No good college seduction routine would be complete without a pre-coital ideological disagreement. One October night, I cozied into the well-decorated attic of a friend who serenaded me by playing the bass before broaching the topic of conscription, a subject which, until recently, seemed largely obsolete in the post-interstate-war world. He said to me that being forced to sign up for the draft when he turned 18 seemed like a good system: While he otherwise would not have, he felt if the country called on him to go to war, he would do so gladly. I pressed him about the causes for which he would be willing to fight violently and he could list none. Blind acceptance of the country’s demands — for which we are offered no justification — reveals that we are overdue for a paradigm shift in the perception of the value we carry for our country and our world. 

For many, the choice to serve in the military is born of fiscal need: Students and young people from lower socioeconomic statuses put their own Americanist ideals of individualism on hold while they serve their the country. In the armed forces, they exchange their time — and potentially their lives — for future fiscal sponsorship to attend college or own a home. For many, education and property are pipe dreams that make the military compelling or necessary. At my former public high school where matriculation rates were low, it was common to see my peers sign up for military service. Recruiters from the Army, Air Force and Navy stationed tables around our cafeteria for weeks on end. They selected students to do pull-ups on the bars and rewarded them with glamorous pamphlets of honor and glory. 

Those peers of mine who did not have the opportunity to go to college — due primarily to financial limitations — had to listen quietly while the rest of us talked about our futures. While I and others planned to go to college and daydreamed about the careers we would pursue, others in my class prepared nothing beyond graduation. When they emotionlessly chose to join the armed forces, I wondered if it was a choice at all. If all options were equally available to each of us, how many would choose to endure the hardships of military service. Knowing that the resources spent on defense could instead provide for the education of America’s young people, the coercion underlying military servitude becomes evident. If a choice is made with coercion, is it really a choice?

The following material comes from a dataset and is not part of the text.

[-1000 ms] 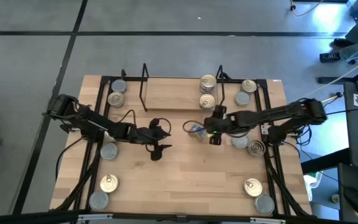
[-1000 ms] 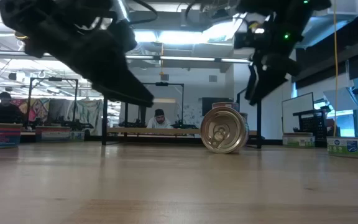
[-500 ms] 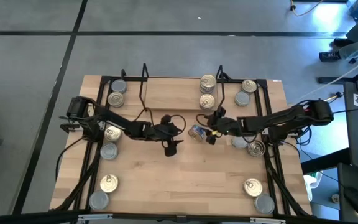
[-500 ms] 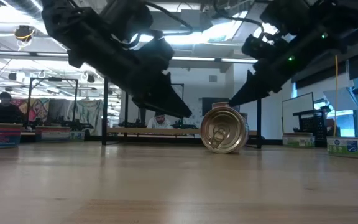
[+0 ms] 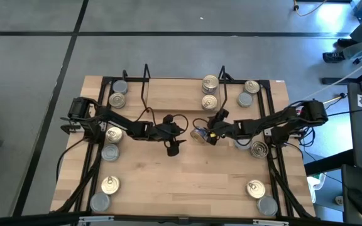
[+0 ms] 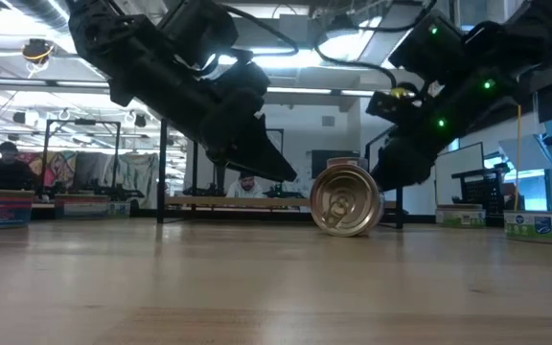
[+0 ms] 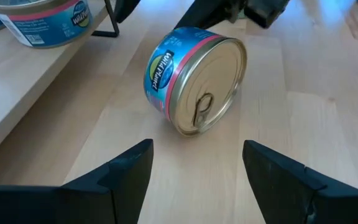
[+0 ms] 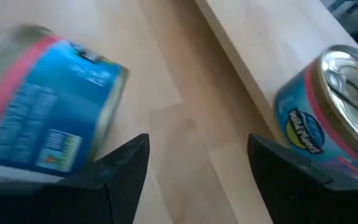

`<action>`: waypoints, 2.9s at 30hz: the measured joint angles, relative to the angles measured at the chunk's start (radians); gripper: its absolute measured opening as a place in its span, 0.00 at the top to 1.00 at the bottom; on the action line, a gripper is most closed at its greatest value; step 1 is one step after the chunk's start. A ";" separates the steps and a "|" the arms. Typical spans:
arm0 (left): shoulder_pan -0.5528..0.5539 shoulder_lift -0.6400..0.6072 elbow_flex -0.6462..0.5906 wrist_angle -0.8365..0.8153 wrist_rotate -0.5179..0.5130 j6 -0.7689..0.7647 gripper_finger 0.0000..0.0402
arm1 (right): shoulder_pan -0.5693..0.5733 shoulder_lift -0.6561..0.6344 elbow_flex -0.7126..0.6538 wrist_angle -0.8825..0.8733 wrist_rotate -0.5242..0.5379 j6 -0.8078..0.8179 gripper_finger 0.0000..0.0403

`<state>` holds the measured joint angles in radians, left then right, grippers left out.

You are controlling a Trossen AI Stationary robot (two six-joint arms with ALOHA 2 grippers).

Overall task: Stack canned seafood by type on shelf
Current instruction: Stack the blue-pink tuna can on top of the other blue-pink tuna can on the shelf

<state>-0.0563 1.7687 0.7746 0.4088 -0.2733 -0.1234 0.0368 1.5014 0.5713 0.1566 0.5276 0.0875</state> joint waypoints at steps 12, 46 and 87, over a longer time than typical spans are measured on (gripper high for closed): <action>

Suppose, in examining the justice of conscription, we exclude those who have been coerced into service. I have to imagine for all those who are coerced in some manner to join the military, there exists a significant number who join not from need, but from desire. Some feel indebted to the public services the country has provided. In looking to reciprocate all they’ve been given by the nation, many turn to offer themselves to it, believing that if they must give up their lives so that the country can persist, it will be the least they could offer. I have respect for veterans and understand the inclination to give ourselves in servitude. Those willing to make the ultimate sacrifice for their country and its people deserve, in fact, to be treated far better by that country than they are. 

But what if the country made no such demands on its people? What if, instead, the way we served a country was by serving its people? What if we were not asked to lay down our lives, but simply to live them to their fullest — leaving behind contributions to the nation in the form of ideas, families, art or scientific discoveries? What if the country called upon us to contribute daily to causes beyond ourselves? And what if the value of our lives was not measured in their cessation? That is to say: Can’t the country respect our potential contributions without robbing us of our chance to fulfill them? A painting, the creation of a new vaccine, the cleaning of a national park or the teaching of young people are each productive contributions one could provide, or value, in the nation. 

Recently, a Swiss friend came to visit me and laughed about his trip being made possible by his exemption from the required military service he would otherwise have to enlist in. I scoffed. Switzerland is known for its neutrality! In what army would all of its young people serve? They had a choice, he told me, between militarism and civil services: Two years in the military could be exchanged for lifelong, occasional assistance on fire services, flood damage repairs and other emergency responses to natural disasters. His choice of civil service provision should have been obvious. “I mean, can you picture me holding a gun?”

Conscription is, by accident or force of habit, a topic of conversation I often have with my friends from around the globe, one which has shown me how non-ubiquitously the armed forces are approached in distinct nations of the world. Reframing the notion of servitude to focus on the ways we create and care for one another each day is nothing more than a respect for life from our nation to us, just as we’re promised.